Les disparités entre hommes et femmes restent aiguës dans certains domaines du droit des sociétés, malgré l’acceptation croissante du travail flexible. Il s’agit notamment du droit transactionnel, selon Afra Afsharipour, professeur de droit à l’Université de Californie, où les faiseurs de pluie travaillant sur de grandes fusions et acquisitions perçoivent des salaires parmi les plus élevés du secteur.

Dans une étude de 2021 portant sur les cabinets d’avocats américains qui ont conseillé 700 des plus grosses transactions entre 2014 et 2020, Afsharipour a découvert que les femmes ne représentaient que 10,5 % des principaux conseillers.

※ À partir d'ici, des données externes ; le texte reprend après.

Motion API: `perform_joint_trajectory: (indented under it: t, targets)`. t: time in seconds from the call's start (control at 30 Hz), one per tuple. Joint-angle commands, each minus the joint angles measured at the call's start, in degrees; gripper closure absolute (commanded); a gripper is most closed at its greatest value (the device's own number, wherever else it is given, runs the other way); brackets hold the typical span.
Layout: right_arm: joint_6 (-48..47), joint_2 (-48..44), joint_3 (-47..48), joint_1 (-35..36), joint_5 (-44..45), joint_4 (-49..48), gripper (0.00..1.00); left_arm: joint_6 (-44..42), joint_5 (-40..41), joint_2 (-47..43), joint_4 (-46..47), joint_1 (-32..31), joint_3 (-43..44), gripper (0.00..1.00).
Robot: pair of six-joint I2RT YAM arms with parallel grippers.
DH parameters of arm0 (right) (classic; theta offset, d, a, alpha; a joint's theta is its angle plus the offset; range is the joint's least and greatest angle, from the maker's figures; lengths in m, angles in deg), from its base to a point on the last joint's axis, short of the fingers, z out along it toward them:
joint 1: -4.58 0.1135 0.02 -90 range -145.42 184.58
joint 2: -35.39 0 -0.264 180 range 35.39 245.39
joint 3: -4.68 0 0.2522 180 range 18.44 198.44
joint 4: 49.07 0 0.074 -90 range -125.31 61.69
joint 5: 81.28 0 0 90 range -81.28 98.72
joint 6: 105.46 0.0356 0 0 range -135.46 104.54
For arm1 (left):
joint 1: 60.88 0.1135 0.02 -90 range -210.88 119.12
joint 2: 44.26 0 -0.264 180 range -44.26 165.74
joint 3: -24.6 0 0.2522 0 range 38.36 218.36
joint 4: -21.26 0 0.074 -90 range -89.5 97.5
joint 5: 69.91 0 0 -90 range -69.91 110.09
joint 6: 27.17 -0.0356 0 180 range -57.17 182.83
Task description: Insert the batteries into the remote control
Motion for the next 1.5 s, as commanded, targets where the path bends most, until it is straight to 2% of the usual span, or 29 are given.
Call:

Au sein du cabinet d’avocats Wachtell, Lipton, Rosen & Katz de Wall Street, où les associés ont gagné en moyenne plus de 7 millions de dollars en 2022 selon la publication spécialisée American Lawyer, six femmes ont occupé 13 postes principaux dans des transactions au cours de la période examinée. En revanche, 40 hommes occupaient 299 rôles. La société n’a pas répondu à une demande de commentaires.

Afsharipour a découvert « des préjugés (à la fois explicites et implicites) à l’égard des femmes et des perceptions concernant les attributs nécessaires à une pratique réussie des fusions et acquisitions, des disparités en matière de promotion, de crédit et de rémunération qui entraînent souvent une attrition des femmes avocates ».